What to do: Drop the pictures from the entries below, then reproduce the rest exactly.

————

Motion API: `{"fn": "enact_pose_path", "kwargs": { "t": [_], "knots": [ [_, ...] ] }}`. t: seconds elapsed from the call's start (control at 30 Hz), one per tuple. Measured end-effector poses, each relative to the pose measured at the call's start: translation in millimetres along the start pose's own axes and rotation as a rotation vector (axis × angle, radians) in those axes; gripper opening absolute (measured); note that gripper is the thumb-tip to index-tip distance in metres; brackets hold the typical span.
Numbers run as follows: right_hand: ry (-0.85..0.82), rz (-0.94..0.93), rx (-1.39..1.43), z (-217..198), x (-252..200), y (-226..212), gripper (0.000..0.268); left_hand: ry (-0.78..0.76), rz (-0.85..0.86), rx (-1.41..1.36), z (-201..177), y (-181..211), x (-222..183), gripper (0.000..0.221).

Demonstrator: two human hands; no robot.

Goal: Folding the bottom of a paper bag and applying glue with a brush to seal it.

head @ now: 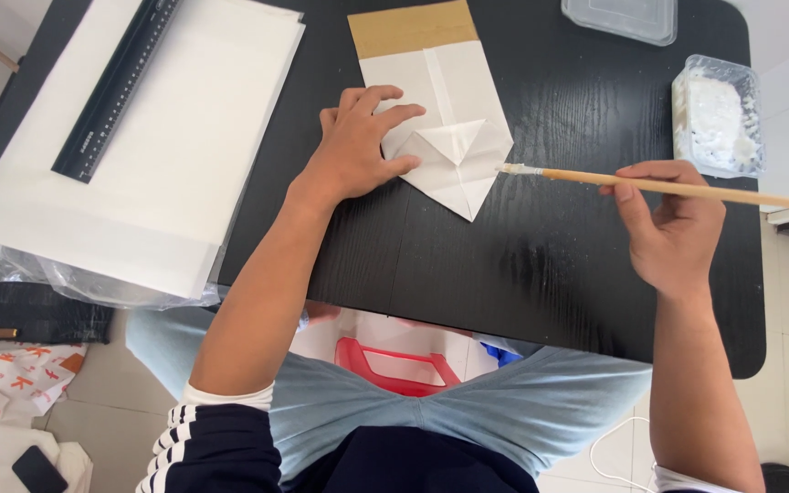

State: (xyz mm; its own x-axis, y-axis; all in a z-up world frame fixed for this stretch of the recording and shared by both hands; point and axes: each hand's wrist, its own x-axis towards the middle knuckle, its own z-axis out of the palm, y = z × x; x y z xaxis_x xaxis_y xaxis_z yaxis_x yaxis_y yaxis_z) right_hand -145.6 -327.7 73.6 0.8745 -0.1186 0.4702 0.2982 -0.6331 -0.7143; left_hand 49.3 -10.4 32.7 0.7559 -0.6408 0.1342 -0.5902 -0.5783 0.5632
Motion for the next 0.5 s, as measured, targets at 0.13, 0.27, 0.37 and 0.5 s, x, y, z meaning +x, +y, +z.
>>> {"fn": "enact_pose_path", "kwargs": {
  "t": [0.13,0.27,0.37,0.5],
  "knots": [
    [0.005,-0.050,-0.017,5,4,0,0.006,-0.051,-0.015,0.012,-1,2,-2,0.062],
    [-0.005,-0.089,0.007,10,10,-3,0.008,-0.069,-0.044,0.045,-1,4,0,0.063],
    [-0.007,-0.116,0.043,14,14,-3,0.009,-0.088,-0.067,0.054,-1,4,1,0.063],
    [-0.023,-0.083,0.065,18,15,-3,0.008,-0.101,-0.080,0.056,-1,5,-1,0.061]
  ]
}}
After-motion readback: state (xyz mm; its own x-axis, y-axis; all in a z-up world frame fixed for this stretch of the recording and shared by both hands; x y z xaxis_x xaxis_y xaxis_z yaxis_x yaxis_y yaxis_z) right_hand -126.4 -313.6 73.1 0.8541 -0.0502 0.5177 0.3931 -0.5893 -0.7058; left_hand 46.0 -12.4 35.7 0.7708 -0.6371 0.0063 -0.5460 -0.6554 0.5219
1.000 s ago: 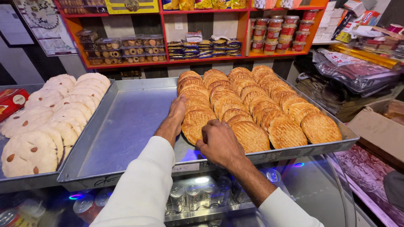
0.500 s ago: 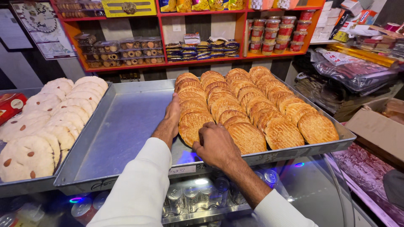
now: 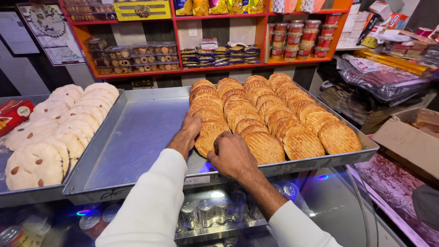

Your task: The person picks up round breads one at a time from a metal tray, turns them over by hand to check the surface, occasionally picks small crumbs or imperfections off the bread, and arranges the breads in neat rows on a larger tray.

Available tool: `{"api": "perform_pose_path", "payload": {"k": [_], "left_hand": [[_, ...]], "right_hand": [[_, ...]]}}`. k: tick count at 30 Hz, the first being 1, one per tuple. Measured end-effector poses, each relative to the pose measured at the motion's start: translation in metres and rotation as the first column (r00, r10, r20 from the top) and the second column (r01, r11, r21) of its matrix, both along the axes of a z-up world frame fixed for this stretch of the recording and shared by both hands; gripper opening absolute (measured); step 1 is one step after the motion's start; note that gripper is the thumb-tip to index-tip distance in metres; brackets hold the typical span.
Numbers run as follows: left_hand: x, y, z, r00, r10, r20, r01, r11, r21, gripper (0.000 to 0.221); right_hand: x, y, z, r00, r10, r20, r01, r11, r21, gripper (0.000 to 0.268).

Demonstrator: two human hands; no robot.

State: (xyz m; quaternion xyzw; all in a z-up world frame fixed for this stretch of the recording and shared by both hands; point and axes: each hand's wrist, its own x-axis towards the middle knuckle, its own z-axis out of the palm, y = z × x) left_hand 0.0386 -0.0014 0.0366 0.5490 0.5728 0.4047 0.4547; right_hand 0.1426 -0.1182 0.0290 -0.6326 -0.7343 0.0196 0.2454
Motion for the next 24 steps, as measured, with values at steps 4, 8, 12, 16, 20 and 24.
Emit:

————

Solved exercise:
Motion API: `{"fn": "enact_pose_path", "kwargs": { "t": [_], "knots": [ [_, ...] ] }}`. t: seconds elapsed from the call's start (control at 30 Hz), one per tuple. Measured end-effector poses, each relative to the pose measured at the call's start: translation in millimetres along the start pose's own axes and rotation as a rotation vector (axis × angle, radians) in those axes; gripper opening absolute (measured); note that gripper is the thumb-tip to index-tip distance in metres; brackets hold the typical span.
Numbers run as follows: right_hand: ry (-0.85..0.82), rz (-0.94..0.93), rx (-1.39..1.43), z (-217..198), x (-252..200), y (-226..212), gripper (0.000..0.268); left_hand: ry (-0.78..0.76), rz (-0.85..0.86), rx (-1.41..1.36), z (-201..177), y (-181..211), x (-222..183), gripper (0.000..0.221).

Demonstrator: two human hands; no robot.

Goal: Folding the bottom of a paper bag and applying glue with a brush to seal it.

head @ now: 

State: (xyz mm; its own x-axis, y-axis; all in a z-up world frame fixed for this stretch of the recording and shared by both hands; point and axes: each hand's wrist, its own x-axis towards the middle knuckle, its own z-axis out of the palm, y = z × x; x y z xaxis_x xaxis_y xaxis_z yaxis_x yaxis_y yaxis_z) right_hand -145.6 -327.7 73.6 0.8745 -0.1186 0.4702 0.2982 -0.6331 -0.7143; left_hand 49.3 -10.4 32.7 0.7559 -0.6408 0.1342 -0.5902 -0.5783 0.5632
Motion for the next 0.5 s, as measured, targets at 0.13, 0.27, 0.37 and 0.5 s, x, y, z meaning +x, +y, +z.
>>> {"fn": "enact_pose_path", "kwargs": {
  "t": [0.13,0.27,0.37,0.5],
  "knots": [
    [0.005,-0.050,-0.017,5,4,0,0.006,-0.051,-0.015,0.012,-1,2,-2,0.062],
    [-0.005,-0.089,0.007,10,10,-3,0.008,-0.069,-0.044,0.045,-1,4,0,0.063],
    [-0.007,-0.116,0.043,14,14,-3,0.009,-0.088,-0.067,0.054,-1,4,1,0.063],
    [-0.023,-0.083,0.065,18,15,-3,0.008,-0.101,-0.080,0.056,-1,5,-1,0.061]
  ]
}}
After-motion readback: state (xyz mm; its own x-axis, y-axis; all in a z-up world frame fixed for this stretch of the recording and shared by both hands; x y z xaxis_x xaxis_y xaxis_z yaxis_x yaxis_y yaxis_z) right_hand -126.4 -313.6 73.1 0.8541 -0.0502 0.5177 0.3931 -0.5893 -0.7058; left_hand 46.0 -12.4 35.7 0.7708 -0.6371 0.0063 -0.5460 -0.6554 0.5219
1.000 s ago: 
0.500 s ago: 
now: 

Your task: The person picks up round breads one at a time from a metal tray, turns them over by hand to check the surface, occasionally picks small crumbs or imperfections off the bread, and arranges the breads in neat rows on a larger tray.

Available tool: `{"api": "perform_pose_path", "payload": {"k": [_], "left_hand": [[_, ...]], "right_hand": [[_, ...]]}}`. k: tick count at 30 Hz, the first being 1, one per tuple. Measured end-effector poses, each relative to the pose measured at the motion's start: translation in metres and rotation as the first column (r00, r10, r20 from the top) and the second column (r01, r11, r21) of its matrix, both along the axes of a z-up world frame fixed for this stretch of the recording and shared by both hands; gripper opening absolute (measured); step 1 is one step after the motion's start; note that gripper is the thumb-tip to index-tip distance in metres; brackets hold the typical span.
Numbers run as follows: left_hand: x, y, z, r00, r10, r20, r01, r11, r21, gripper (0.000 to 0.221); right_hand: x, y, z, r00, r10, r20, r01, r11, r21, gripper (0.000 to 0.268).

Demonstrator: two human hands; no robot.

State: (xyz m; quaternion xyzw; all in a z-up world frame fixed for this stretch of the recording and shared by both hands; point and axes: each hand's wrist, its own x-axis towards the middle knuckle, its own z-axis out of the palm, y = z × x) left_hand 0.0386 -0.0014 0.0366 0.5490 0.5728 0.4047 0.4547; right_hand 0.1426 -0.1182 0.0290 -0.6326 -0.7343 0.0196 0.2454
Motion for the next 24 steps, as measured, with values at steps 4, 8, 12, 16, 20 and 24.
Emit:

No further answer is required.